▸ **Stored data**:
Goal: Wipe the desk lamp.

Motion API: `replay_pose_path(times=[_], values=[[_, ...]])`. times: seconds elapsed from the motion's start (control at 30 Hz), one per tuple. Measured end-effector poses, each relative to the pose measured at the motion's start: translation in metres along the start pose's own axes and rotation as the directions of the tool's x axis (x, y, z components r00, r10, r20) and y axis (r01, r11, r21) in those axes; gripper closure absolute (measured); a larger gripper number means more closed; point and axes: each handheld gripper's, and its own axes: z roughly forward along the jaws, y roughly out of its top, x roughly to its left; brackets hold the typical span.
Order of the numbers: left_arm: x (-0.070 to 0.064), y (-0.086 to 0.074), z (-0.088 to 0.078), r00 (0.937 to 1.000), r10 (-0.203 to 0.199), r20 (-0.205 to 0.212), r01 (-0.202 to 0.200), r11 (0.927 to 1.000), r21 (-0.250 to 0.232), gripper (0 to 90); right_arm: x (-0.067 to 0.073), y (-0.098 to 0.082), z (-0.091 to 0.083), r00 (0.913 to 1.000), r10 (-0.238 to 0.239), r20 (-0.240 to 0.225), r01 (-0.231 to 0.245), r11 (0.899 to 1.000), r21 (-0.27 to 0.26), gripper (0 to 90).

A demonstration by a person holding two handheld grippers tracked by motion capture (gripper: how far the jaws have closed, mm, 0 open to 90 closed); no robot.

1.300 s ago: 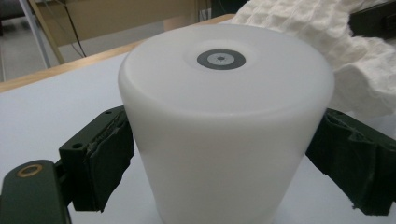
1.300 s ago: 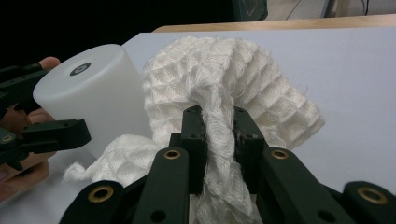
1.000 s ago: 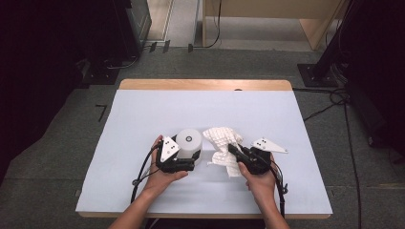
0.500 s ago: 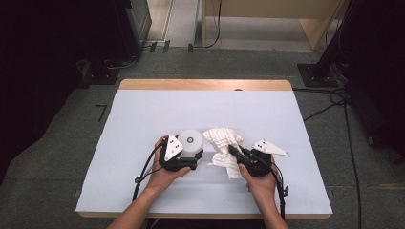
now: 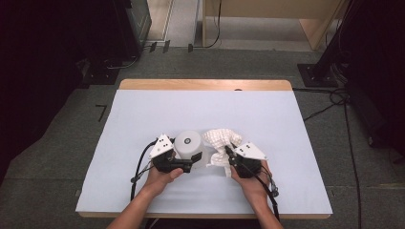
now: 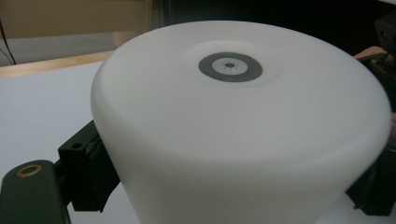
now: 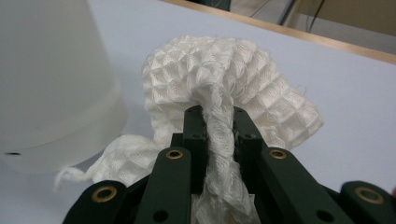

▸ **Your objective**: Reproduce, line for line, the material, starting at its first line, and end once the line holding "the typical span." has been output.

▸ **Written solution**:
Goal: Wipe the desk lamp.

Motion API: `replay_pose_path(times=[_], values=[[_, ...]])`. times: seconds elapsed from the motion's start (control at 30 Hz), one per tuple. Measured end-effector poses, each relative to the pose measured at the motion's start: translation in metres along the start pose's own axes and rotation as the directions of the tool's x axis (x, y, z components r00, r10, r20) and y axis (r01, r11, r21) in those axes; gripper closure absolute (measured); a larger gripper number means more closed; point and axes: each handheld gripper's, and its own axes: z roughly forward along the jaws, y roughly out of its top, x roughly to its left; brackets hold the typical span.

What the exercise required has been answered in full.